Bonny’s donated $8,875 to the Burnaby Citizens Association – of which Calendino and six other councillors are members – between 2015 and 2017, before new campaign donation restrictions came into force. Bonny’s general manager, Emon Bari, did not respond to requests for comment.
Reached by phone, Vancouver Taxi Association spokesperson Carolyn Bauer said she would not be commenting on the Kater deal at this time. Kater also declined comment.
Lyft spokesperson Fatima Reyes declined an interview request but provided a statement to the NOW.
“People across the province have made it clear they want real choice when it comes to transportation, not just more taxis,” she wrote in an email. “Kater is a taxi service, not ridesharing, meaning it is subject to the same rules that make taxis unreliable.”
Reyes said Lyft hopes to launch in B.C. later this year, once regulations change.

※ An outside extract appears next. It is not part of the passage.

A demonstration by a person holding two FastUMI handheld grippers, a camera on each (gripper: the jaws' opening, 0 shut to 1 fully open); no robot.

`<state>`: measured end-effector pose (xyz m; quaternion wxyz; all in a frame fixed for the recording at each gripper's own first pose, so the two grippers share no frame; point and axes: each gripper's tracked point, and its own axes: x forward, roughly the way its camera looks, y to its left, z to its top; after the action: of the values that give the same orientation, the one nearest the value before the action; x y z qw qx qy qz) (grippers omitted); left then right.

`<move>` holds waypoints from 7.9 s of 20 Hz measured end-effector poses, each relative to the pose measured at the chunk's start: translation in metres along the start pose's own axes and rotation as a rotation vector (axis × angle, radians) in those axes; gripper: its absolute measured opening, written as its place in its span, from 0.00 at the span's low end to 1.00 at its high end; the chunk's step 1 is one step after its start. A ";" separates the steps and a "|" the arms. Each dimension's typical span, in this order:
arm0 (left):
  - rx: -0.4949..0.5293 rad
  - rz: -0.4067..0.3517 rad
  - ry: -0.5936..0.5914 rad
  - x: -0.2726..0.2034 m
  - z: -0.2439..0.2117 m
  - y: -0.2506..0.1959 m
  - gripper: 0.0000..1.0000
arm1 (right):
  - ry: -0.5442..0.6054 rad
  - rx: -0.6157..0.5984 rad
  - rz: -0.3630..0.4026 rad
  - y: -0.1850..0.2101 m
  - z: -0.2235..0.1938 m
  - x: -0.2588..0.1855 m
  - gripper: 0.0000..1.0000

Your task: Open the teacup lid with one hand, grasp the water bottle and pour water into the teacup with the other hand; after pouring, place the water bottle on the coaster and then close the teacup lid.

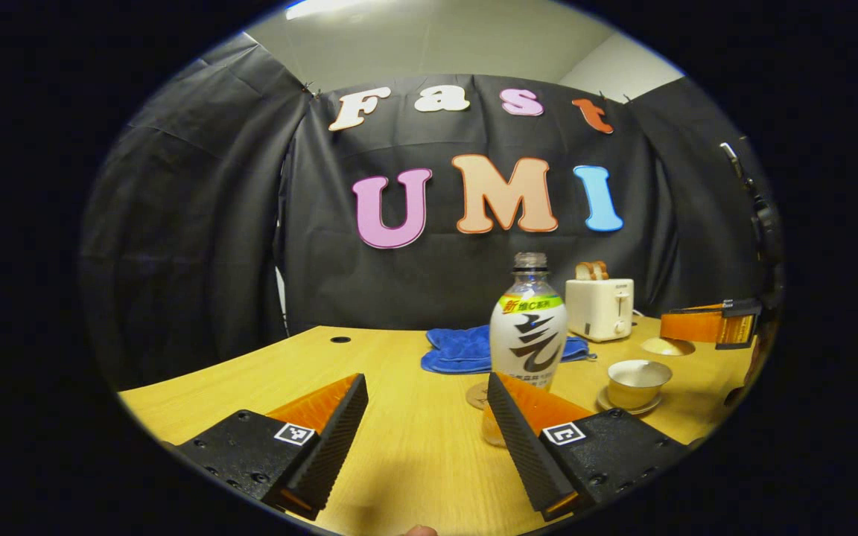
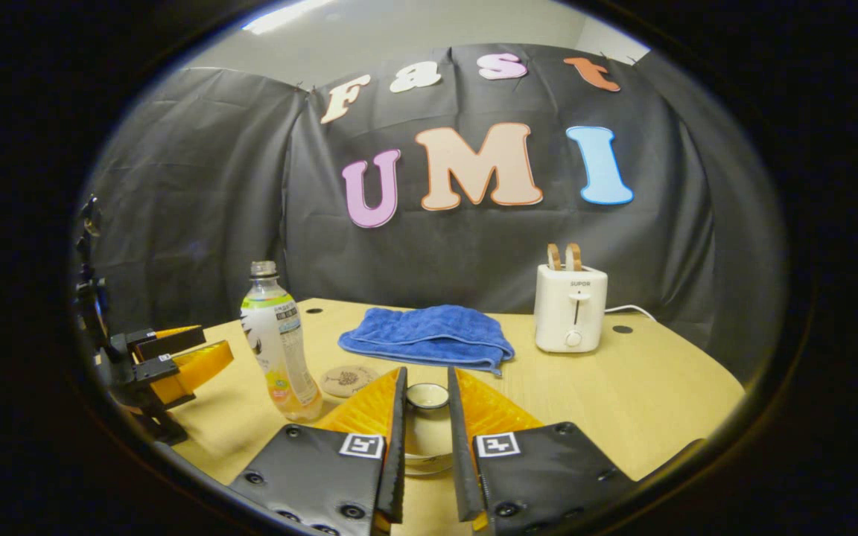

The NOW reached out to Uber for comment. Ian Tostenson, spokesperson for Ridesharing Now, said he was asked by a representative of the company to respond on its behalf.
Tostenson said Kater will not be able to provide the type of service commuters expect from ride-hailing. Kater’s fees and its number of drivers on the road at any one time will not respond to demand like with Uber and Lyft, he said.
Tostenson, who is also the CEO of the B.C. Restaurant and Food Services Association, said the province needs ride-hailing as soon as possible.